Reproduce every record exactly.

======== Provided material

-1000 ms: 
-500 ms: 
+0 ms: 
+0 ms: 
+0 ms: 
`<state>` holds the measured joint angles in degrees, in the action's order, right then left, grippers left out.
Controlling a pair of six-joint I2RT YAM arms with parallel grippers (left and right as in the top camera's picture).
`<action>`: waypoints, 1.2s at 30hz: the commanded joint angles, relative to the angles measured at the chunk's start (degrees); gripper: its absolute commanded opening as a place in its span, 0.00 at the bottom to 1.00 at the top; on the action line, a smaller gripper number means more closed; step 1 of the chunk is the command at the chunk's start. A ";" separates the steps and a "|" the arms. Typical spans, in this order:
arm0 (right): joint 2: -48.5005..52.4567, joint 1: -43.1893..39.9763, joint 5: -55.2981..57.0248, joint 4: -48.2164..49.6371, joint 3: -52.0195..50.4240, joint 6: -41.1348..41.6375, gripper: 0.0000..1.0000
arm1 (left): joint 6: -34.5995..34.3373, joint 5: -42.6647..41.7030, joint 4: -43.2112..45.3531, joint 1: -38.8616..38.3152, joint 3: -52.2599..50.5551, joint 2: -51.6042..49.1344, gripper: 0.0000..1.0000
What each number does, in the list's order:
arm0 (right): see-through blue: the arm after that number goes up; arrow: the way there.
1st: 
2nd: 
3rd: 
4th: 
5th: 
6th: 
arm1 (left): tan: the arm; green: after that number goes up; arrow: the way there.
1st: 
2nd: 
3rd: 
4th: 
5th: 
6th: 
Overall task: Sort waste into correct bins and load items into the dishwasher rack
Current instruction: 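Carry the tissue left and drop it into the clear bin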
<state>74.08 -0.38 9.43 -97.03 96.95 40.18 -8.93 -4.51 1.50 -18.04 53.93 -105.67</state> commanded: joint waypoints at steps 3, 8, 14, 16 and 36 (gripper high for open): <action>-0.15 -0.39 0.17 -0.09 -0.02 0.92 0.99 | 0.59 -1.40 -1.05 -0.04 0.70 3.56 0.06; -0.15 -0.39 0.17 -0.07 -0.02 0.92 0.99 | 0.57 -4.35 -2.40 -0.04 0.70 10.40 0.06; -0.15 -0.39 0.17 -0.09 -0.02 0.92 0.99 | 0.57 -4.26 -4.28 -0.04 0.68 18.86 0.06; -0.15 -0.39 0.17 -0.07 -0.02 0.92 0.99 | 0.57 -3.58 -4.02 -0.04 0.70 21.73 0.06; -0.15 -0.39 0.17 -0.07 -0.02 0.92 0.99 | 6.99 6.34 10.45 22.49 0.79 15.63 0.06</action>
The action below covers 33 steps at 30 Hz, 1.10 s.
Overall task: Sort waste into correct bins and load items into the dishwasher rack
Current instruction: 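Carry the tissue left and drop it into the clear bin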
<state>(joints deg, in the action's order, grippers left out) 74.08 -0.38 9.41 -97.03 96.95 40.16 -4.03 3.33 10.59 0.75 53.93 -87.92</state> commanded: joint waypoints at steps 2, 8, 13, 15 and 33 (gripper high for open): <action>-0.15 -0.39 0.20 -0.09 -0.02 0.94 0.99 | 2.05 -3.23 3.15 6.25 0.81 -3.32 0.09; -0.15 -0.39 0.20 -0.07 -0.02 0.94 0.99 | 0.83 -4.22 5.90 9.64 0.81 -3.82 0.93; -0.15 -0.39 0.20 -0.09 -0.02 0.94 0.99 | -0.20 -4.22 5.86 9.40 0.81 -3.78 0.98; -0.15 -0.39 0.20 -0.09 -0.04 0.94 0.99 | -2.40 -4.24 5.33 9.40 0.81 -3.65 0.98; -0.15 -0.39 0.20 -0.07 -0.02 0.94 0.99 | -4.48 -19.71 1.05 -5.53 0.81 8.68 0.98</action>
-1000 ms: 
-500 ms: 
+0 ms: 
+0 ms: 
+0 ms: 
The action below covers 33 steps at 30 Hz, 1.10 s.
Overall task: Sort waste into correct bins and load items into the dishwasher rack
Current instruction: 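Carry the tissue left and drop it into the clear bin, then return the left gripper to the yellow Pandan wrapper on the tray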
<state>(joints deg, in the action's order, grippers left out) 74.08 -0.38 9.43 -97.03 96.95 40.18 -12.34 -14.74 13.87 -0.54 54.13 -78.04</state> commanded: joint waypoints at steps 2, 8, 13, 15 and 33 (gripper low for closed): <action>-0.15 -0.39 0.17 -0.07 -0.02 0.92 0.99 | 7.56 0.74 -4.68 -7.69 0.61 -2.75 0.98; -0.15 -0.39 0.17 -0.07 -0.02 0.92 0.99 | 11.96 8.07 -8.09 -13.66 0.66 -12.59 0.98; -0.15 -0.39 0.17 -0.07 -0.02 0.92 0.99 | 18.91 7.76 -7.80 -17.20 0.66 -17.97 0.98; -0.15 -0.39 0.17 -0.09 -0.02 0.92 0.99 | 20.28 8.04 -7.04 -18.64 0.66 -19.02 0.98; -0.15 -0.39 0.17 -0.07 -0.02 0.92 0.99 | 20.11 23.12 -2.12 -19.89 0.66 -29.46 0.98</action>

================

**Exercise answer:**
-1000 ms: 
-500 ms: 
+0 ms: 
+0 ms: 
+0 ms: 
`<state>` holds the measured joint angles in degrees, in the action's order, right then left, grippers left out.
Controlling a pair of six-joint I2RT YAM arms with parallel grippers (left and right as in the top camera's picture).
`<action>`: waypoints, 1.2s at 30hz: the commanded joint angles, relative to the angles measured at the chunk's start (degrees); gripper: its absolute commanded opening as a place in its span, 0.00 at the bottom to 1.00 at the top; on the action line, a smaller gripper number means more closed; step 1 of the chunk is the command at the chunk's start. A ";" separates the steps and a "|" the arms. Typical spans, in this order:
arm0 (right): joint 2: -48.5005..52.4567, joint 1: -43.1893..39.9763, joint 5: -55.2981..57.0248, joint 4: -48.2164..49.6371, joint 3: -52.0195..50.4240, joint 6: -41.1348..41.6375, gripper: 0.0000..1.0000
arm1 (left): joint 6: -34.5995..34.3373, joint 5: -42.6647..41.7030, joint 4: -43.2112..45.3531, joint 1: -38.8616..38.3152, joint 3: -52.2599..50.5551, joint 2: -51.6042..49.1344, gripper: 0.0000..1.0000
What each number does, in the list's order:
arm0 (right): see-through blue: the arm after that number goes up; arrow: the way there.
1st: 
2nd: 
3rd: 
4th: 
5th: 
6th: 
arm1 (left): tan: the arm; green: after that number goes up; arrow: the way there.
1st: 
2nd: 
3rd: 
4th: 
5th: 
6th: 
Overall task: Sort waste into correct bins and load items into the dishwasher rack
Current instruction: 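Carry the tissue left and drop it into the clear bin
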<state>74.08 -0.38 9.43 -97.03 96.95 40.18 -8.93 -4.51 1.50 -18.04 53.93 -105.67</state> commanded: joint waypoints at steps 3, 8, 14, 16 and 36 (gripper high for open): <action>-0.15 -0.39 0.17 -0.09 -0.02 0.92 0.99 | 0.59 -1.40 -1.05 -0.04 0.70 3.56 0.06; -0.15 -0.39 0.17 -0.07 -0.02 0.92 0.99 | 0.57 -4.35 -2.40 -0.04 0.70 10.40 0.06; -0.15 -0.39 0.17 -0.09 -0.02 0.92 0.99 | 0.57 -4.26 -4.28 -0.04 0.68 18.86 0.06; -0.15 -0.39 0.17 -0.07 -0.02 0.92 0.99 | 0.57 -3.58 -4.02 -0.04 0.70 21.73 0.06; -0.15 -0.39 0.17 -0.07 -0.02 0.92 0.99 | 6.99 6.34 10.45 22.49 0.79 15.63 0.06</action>
The action below covers 33 steps at 30 Hz, 1.10 s.
Overall task: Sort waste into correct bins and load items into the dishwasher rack
Current instruction: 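Carry the tissue left and drop it into the clear bin
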<state>(joints deg, in the action's order, grippers left out) 74.08 -0.38 9.41 -97.03 96.95 40.16 -4.03 3.33 10.59 0.75 53.93 -87.92</state> commanded: joint waypoints at steps 2, 8, 13, 15 and 33 (gripper high for open): <action>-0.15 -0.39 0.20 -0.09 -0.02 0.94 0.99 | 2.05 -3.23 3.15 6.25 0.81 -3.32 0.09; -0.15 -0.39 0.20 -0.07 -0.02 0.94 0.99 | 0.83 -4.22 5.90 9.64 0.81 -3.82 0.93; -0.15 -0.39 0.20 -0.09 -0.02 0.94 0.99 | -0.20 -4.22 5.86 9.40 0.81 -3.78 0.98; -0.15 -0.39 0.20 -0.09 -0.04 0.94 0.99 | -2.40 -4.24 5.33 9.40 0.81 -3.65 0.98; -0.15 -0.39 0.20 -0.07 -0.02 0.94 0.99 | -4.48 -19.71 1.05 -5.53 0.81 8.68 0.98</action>
-1000 ms: 
-500 ms: 
+0 ms: 
+0 ms: 
+0 ms: 
The action below covers 33 steps at 30 Hz, 1.10 s.
Overall task: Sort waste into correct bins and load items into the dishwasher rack
Current instruction: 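Carry the tissue left and drop it into the clear bin, then return the left gripper to the yellow Pandan wrapper on the tray
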<state>(joints deg, in the action's order, grippers left out) 74.08 -0.38 9.43 -97.03 96.95 40.18 -12.34 -14.74 13.87 -0.54 54.13 -78.04</state> commanded: joint waypoints at steps 2, 8, 13, 15 and 33 (gripper low for closed): <action>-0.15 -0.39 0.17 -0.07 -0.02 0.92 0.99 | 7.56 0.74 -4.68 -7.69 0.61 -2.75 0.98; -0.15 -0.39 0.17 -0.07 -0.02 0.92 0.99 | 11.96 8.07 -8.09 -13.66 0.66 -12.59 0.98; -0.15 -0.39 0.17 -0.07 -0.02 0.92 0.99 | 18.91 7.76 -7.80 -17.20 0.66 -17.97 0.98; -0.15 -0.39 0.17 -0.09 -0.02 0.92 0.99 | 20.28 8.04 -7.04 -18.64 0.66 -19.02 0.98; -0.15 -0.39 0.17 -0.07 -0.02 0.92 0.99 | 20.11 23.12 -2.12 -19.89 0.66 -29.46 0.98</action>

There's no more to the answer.